Let me explain. I wasn’t aware of this for many years, imagining that my father Simon had successfully kept me a secret, but my mother’s friend Helene was in London for a visit recently, and over a bottle of wine, she confessed that she’d paid them a visit shortly before she left for Paris all those years ago. She felt like she was letting my beautiful mother down by leaving me. Poor dead Marie. Helene did the only thing she could think to do to ameliorate the guilt. She looked them up online, and found their London address on Companies House. I was almost climbing across the table to hear what they’d said to her, to commit this new information to memory. I’d been to their house before many times of course, before they’d moved to Spain full-time. I’d spent hours outside, watching, waiting, occasionally following their chauffeur-driven car when they went out. But speaking to them was a whole new level, and I was half impressed with Helene, and half furious that she’d never told me about this meeting before.
She was clearly reluctant to tell me just how bad the encounter was, not meeting my eyes when she explained they initially slammed the door shut when she told them who she was. She didn’t leave though, and eventually they let her in and coldly disclosed that they knew all about me and my ‘ghastly’ mother. My ears started to buzz as I let that sink in, and I scratched at my neck, waiting for the lump in my throat I knew would appear any second. They knew about me from the start, Helene explained, when their ‘poor’ son turned up unexpectedly late one night and, pacing the living room, confessed that he’d got into some trouble. According to Jeremy, who did most of the talking while Kathleen sat rigidly on the sofa sipping a large gin and tonic, Simon had asked how he should tell his wife, Janine, and told his father that some financial provision would have to be made for me.

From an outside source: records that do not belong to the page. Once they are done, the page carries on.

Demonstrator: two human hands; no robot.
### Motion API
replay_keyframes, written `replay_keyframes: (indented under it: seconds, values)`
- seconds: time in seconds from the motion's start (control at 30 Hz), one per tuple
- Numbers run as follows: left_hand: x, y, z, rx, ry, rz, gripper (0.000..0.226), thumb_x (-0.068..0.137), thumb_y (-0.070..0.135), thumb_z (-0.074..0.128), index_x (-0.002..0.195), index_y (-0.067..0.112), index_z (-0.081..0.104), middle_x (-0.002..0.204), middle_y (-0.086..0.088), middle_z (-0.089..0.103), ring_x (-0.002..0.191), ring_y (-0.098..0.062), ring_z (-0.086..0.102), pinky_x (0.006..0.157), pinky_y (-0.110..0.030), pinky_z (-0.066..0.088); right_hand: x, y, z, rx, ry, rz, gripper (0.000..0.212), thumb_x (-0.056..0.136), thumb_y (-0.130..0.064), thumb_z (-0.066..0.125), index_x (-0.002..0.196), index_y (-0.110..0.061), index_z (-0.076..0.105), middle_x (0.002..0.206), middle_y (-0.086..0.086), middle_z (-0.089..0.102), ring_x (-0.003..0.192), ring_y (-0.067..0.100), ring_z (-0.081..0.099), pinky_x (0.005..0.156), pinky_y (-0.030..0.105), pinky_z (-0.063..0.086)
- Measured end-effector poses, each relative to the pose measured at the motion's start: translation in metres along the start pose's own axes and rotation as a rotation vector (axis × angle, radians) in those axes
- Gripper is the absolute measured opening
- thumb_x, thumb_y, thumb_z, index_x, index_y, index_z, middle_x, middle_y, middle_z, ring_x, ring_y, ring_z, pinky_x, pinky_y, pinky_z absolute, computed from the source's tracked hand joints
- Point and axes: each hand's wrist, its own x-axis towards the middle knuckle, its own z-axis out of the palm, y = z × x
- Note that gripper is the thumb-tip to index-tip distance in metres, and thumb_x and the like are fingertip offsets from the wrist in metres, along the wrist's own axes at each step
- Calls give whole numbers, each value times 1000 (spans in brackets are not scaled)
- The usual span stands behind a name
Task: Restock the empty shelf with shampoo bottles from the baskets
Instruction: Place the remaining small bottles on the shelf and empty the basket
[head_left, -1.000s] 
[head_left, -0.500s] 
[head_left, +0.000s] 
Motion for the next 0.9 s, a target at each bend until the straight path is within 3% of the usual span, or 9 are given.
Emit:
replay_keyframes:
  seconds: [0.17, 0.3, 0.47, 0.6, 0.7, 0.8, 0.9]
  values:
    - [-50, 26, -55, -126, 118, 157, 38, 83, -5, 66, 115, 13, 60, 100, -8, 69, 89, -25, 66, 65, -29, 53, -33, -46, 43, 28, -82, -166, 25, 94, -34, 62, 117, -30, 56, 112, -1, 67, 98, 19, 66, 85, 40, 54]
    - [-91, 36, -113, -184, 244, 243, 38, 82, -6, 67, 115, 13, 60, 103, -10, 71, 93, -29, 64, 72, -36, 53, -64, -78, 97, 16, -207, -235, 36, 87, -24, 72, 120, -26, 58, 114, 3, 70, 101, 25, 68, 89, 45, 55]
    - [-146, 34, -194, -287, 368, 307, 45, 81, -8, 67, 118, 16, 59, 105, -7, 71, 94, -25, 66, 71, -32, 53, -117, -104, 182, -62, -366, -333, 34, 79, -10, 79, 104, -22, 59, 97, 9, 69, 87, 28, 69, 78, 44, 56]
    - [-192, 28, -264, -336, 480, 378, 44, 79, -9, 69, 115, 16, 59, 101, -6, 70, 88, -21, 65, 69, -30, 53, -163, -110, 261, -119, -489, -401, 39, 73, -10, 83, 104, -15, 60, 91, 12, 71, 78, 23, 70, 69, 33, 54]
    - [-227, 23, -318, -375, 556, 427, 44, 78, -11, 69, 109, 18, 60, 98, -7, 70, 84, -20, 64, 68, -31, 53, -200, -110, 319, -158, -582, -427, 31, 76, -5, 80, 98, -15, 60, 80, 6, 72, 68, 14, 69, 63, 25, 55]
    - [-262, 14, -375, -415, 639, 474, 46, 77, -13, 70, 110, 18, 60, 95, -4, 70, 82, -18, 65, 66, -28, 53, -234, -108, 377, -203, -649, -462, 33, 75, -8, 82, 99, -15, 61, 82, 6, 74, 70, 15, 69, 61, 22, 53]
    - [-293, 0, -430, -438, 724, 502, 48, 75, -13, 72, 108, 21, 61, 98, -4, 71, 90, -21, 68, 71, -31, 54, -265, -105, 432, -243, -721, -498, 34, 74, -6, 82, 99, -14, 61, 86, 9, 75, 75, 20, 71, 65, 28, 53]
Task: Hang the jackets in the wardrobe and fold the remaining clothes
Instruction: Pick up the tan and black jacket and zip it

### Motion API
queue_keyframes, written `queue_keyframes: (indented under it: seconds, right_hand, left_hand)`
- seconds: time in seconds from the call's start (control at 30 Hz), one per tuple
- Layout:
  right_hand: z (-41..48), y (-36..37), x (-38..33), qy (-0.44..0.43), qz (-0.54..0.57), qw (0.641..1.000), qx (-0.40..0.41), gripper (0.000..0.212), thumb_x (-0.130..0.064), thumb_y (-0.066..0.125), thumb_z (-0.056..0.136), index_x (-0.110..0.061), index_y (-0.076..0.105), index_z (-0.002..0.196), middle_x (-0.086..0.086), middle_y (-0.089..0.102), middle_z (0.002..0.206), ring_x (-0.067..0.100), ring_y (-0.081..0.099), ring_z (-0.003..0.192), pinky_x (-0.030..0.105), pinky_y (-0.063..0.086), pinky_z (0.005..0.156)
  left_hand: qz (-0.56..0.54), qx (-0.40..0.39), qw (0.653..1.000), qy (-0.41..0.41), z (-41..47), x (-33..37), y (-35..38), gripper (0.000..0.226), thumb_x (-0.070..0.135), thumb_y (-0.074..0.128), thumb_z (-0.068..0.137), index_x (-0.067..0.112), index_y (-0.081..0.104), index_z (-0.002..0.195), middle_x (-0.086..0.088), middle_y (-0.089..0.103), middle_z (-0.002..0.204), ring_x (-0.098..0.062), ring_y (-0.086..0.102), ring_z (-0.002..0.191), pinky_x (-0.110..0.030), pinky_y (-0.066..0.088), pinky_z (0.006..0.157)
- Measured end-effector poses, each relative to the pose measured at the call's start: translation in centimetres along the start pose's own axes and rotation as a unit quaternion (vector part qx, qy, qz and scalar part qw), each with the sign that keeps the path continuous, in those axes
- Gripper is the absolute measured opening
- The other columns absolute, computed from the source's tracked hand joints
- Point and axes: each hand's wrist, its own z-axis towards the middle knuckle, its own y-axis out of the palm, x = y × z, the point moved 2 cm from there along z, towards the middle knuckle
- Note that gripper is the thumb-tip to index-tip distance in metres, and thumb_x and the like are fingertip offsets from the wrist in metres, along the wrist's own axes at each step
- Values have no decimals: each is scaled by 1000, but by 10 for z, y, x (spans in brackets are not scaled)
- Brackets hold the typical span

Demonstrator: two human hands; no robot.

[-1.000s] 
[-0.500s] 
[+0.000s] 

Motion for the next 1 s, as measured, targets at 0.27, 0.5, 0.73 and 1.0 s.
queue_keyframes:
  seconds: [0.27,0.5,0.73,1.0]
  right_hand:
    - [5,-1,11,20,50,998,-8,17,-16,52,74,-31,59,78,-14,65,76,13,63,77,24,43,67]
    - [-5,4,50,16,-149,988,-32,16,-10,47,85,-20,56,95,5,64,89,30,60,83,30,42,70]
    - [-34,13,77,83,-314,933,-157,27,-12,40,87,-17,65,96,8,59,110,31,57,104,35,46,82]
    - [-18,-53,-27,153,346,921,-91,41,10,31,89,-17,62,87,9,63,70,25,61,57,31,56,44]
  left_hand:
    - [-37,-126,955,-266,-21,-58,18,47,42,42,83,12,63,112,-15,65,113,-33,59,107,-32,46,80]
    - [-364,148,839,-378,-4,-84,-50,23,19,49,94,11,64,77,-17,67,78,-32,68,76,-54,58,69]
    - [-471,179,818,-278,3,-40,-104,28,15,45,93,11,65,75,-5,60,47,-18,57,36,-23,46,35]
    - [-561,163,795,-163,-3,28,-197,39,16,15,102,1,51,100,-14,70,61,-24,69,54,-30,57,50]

‘So he did want to do the right thing in some way,’ Helene said, almost apologetically, as she drunk her wine and fiddled with her hair. I ignored the comment, and told her to carry on. I had no interest in entertaining that man’s pathetic attempts to salve his conscience.
Jeremy proudly told Helene that he and his wife had spent several hours shutting this idea down, making him see that Marie had done it deliberately for money, warning him that Janine would never recover. ‘Simon made a foolish mistake, as many young men do,’ he had told Helene, ‘and I’m sorry that this young girl has to grow up without parents, but many people have faced worse. I myself lost my mother at a young age, and I didn’t go around looking for handouts from strangers.’ Helene said that she argued back, shouting that Marie had not gone out to trap their son, and trying to explain that she had not known how wealthy he was, or that he was married for that matter, until much later. But they would hear none of it. ‘That girl tried to ruin my son for money,’ shouted Kathleen, suddenly rising from her seat. ‘If you think your friend’s daughter is going to start all this nonsense up again, you’re as foolish as she was.’ And that was pretty much that. According to Helene, who had downed her wine and was now gesticulating furiously, Kathleen had suddenly started sobbing and hitting her husband on the chest. He had grabbed her hands and forcefully pushed her back down onto the sofa, before turning back to Helene, who was standing, slightly stunned, by the door. ‘You’ve upset my wife and ruined our evening. I want you out of my house, and don’t even think about trying this crap with my son. We’ll have lawyers on you so fast you’ll be fucking homeless before you’ve seen us in court.’